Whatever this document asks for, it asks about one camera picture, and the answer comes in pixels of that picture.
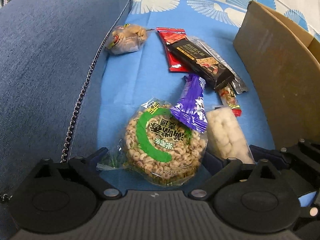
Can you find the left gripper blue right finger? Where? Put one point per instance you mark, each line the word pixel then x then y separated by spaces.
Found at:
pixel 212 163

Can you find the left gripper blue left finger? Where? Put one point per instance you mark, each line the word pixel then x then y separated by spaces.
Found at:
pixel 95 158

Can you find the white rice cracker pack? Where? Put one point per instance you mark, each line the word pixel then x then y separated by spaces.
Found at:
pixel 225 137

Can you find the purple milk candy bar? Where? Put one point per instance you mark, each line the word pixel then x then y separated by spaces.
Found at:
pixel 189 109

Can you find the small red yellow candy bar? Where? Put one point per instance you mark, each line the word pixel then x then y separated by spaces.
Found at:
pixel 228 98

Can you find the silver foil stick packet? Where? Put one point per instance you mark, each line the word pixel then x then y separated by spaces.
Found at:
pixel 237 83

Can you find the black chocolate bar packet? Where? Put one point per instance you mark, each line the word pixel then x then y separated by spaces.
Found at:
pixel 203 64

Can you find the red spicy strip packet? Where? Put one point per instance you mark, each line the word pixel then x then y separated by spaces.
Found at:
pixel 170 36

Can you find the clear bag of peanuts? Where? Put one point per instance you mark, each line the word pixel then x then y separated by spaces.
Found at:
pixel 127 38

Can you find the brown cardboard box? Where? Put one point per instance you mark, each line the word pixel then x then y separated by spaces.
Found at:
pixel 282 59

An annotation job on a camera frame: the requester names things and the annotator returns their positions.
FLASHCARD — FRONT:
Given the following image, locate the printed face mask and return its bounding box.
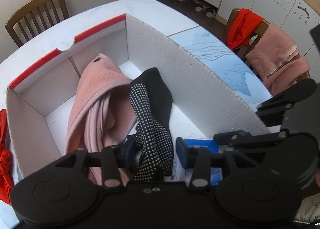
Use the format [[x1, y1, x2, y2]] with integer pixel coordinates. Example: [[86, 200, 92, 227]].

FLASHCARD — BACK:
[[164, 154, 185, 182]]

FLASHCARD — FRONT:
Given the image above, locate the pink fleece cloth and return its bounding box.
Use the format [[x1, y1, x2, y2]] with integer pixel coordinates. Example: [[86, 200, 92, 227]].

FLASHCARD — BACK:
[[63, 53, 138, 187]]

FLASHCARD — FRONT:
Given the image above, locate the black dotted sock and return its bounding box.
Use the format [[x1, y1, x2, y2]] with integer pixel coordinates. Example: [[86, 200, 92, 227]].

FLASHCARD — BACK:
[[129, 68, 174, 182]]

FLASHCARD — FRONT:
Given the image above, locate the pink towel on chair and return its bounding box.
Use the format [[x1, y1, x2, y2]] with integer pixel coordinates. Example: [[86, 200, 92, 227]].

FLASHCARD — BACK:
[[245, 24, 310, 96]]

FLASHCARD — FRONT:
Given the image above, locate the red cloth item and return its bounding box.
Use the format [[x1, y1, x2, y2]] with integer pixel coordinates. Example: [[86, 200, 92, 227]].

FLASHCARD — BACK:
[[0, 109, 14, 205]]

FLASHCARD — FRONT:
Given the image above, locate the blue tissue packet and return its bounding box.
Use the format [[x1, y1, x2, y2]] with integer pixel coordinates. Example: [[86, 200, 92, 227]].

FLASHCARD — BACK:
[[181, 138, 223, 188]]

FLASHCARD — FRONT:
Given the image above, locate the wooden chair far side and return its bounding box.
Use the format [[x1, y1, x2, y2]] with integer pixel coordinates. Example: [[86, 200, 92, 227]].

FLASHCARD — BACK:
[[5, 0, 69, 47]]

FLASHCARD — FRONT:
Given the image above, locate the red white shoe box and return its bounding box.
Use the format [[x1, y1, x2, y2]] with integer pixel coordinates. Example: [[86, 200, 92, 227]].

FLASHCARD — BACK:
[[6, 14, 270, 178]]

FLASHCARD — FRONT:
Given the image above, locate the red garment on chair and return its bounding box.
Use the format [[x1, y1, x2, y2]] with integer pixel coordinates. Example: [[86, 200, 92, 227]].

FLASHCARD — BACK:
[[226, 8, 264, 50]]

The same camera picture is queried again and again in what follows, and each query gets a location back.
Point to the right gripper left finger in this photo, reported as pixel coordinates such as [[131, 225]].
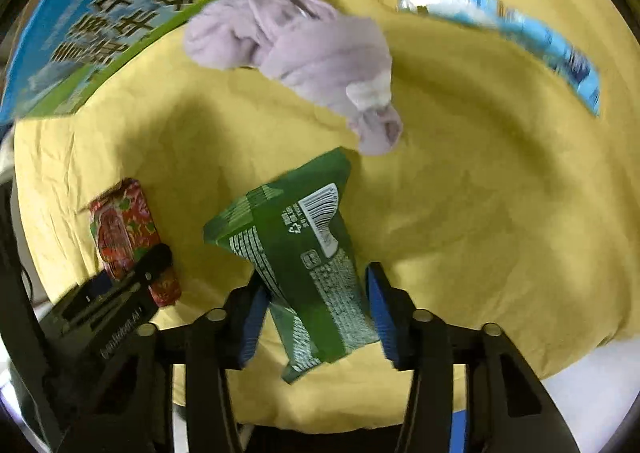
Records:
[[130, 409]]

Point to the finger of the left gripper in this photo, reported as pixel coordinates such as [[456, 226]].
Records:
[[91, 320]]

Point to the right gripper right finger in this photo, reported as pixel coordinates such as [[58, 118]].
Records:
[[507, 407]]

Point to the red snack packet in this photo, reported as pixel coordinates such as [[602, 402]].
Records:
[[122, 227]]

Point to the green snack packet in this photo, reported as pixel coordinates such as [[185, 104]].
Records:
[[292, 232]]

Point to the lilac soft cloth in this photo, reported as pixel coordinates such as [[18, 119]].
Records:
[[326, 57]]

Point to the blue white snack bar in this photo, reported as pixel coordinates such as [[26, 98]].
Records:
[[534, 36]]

YOUR OBJECTIVE - Lines containing the word "gripper" are to be located in the entries and copied.

WRITTEN RESPONSE -
Can you find the left gripper blue right finger? Where? Put one point per instance you mark, each line the word pixel then x then y separated by spaces.
Can you find the left gripper blue left finger? Where? Put one point per instance you mark, each line the word pixel then x then y separated by spaces.
Point to the right gripper left finger in this photo, reported as pixel coordinates such as [[131, 225]].
Point to the finger of the left gripper in this photo, reported as pixel coordinates such as [[456, 226]].
Point to the right gripper right finger in this photo, reported as pixel coordinates such as [[58, 118]].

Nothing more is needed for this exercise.